## TASK STATEMENT
Copy, from the data below, every line that has "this" in it.

## SOURCE DATA

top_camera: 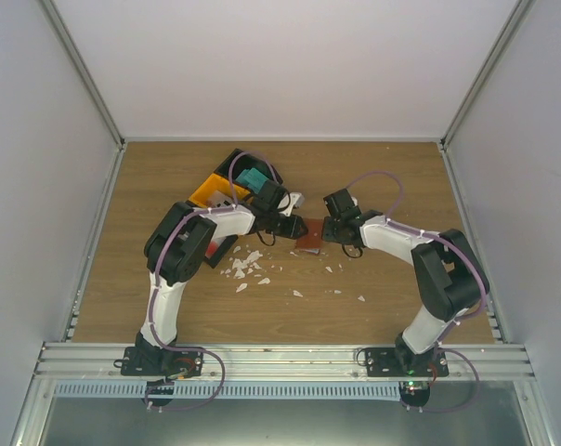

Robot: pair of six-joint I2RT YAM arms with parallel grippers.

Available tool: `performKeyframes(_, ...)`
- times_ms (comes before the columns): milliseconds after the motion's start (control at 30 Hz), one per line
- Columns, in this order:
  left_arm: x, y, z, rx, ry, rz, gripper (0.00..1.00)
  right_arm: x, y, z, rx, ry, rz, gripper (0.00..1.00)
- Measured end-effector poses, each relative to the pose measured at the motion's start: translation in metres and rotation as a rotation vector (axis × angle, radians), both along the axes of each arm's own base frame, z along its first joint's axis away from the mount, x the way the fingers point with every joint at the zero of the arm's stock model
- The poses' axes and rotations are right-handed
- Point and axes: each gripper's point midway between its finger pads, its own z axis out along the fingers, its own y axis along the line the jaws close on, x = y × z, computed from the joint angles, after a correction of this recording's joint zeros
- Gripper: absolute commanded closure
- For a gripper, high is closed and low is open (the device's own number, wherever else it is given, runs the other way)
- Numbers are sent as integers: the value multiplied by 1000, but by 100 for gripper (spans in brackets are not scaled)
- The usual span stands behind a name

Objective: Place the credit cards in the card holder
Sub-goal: Close the card holder at the center of the board.

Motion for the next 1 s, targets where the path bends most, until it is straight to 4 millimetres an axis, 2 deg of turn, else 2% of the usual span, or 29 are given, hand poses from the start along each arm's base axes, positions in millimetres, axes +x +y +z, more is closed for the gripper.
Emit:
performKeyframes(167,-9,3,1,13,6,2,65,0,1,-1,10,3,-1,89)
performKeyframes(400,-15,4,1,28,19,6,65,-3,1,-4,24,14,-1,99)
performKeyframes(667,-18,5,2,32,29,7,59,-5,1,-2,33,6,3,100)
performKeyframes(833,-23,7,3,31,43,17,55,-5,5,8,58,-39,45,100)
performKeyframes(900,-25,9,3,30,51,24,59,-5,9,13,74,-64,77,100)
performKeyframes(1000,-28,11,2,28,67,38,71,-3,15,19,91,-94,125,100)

## WRITTEN ANSWER
- Columns, in this order:
- Point and axes: each gripper's point midway between its finger pads, its own z axis out along the fingers, its own y axis along the line the jaws close on, x = y × z, computed from the joint angles, after a correction of this recording's joint zeros

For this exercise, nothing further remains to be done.